5. A Birkenau, les principales chambres à gaz faisaient partie des quatre immenses crématoires qui y avaient été construits en 1942/1943: les cadavres des personnes assassinées se trouvaient donc sur le lieu même de leur destruction. Marco Nahon utilise ici l’expression «four crématoire» par métonymie avec les chambres à gaz, une évidence pour tout esclave concentrationnaire ayant connu Birkenau.

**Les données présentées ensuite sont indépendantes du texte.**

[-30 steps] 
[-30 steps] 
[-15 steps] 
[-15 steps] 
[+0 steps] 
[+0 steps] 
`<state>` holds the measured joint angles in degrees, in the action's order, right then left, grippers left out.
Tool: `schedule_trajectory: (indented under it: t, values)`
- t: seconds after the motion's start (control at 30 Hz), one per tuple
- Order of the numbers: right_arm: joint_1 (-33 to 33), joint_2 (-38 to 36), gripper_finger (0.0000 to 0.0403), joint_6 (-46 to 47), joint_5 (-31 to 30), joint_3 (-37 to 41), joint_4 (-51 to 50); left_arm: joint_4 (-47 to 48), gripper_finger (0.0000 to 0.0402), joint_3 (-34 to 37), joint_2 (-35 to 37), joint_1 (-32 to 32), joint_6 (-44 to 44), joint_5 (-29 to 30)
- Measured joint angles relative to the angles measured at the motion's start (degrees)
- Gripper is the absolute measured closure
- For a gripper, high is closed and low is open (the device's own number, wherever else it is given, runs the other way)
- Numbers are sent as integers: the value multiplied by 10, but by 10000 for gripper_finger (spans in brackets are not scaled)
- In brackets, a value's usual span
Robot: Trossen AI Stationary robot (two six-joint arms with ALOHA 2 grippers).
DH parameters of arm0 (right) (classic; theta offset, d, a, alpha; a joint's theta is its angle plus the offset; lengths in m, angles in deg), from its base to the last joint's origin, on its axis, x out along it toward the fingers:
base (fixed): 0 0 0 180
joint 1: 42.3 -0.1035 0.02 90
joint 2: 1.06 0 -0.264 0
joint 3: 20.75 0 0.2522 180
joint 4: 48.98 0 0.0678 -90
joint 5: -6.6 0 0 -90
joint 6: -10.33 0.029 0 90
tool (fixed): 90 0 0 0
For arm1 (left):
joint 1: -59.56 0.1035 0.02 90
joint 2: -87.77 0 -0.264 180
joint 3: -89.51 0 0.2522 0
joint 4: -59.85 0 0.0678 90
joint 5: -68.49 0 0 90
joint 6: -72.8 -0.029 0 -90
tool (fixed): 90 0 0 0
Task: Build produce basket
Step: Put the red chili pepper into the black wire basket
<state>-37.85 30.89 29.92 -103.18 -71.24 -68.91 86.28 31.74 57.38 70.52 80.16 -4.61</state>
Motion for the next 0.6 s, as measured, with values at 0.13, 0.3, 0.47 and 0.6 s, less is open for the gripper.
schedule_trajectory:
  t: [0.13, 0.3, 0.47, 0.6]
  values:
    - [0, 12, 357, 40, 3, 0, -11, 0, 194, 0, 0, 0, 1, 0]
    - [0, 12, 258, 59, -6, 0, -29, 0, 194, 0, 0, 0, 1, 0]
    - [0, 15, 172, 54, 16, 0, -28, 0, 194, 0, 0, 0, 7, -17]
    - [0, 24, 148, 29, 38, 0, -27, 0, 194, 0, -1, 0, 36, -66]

6. Signalons que les historiens utilisent depuis longtemps une autre numérotation pour les crématoires, en réservant le numéro 1 à celui du camp principal à Auschwitz I, qui abrita également une chambre à gaz de la fin de l'été 1941 à fin 1942. Les quatre crématoires géants de Birkenau sont donc numérotés de 2 à 5, une numérotation en chiffres romains étant le plus souvent utilisée (I à Auschwitz I, II à V à Birkenau). Par ailleurs, Marco Nahon commet une erreur: les deux grands crématoires, 1 et 2 (II et III chez les historiens), avec une cheminée chacun (et une chambre à gaz en sous-sol) sont d’achèvement contemporain aux deux autres plus petits, 3 et 4 (IV et V chez les historiens), à deux cheminées chacun (Marco Nahon est d’ailleurs parfaitement fiable sur ces distinctions architecturales). Ils ont tous été achevés entre mars et juin 1943 (II et IV en mars, V en avril, III en juin). Par ailleurs, le récit que s’apprête à rapporter Marco Nahon dans les passages qui suivent, celui d’un Sonderkommando confié à un ami de Nahon qui le lui rapporte, contient quelques imprécisions sans gravité (sans qu’on puisse savoir si c’est la relation de Marco Nahon lui-même ou celle de son ami auquel le Sonderkommando s'est confié, qui en est à l’origine). La description des gazages et des incinérations qui les suivent, telle que rapportée par Marco Nahon ramasse les processus à l’œuvre dans les crématoires II et III d’une part (seuls munis de ventilations et de monte-charge) et dans les crématoires IV et V dans lesquels le Zyklon B (produit dont se dégageait l’acide cyanhydrique gazeux mortel pour l’homme) était en effet versé par des «fenêtres» latérale, d’autre part. Par ailleurs, il ne s’agit pas de «bouteilles» ni de «bonbonnes», mais de boîtes hermétiquement fermées contenant les granulés de Zyklon B imprégnés d’acide cyanhydrique, qu’on versait dans les chambres à gaz. Ces erreurs vénielles n’entachent évidemment en rien un récit d’une grande précision par ailleurs. L’utilisation de monte-charges dans les crématoires II et III est aujourd’hui bien connue, de même que les modalités d’introduction du Zyklon B par des fenêtres latérales dans les crématoires IV et V. La mention de ces informations, même mêlées de façon erronée, signe la qualité du récit rapporté par Marco Nahon.

7. Il y a bien ici une coquille dans le texte imprimé. La ville (et un sous-camp de Dachau) n'est pas «Ausburg» mais «AuGsburg». Le tapuscrit original mentionne correctement «Augsburg».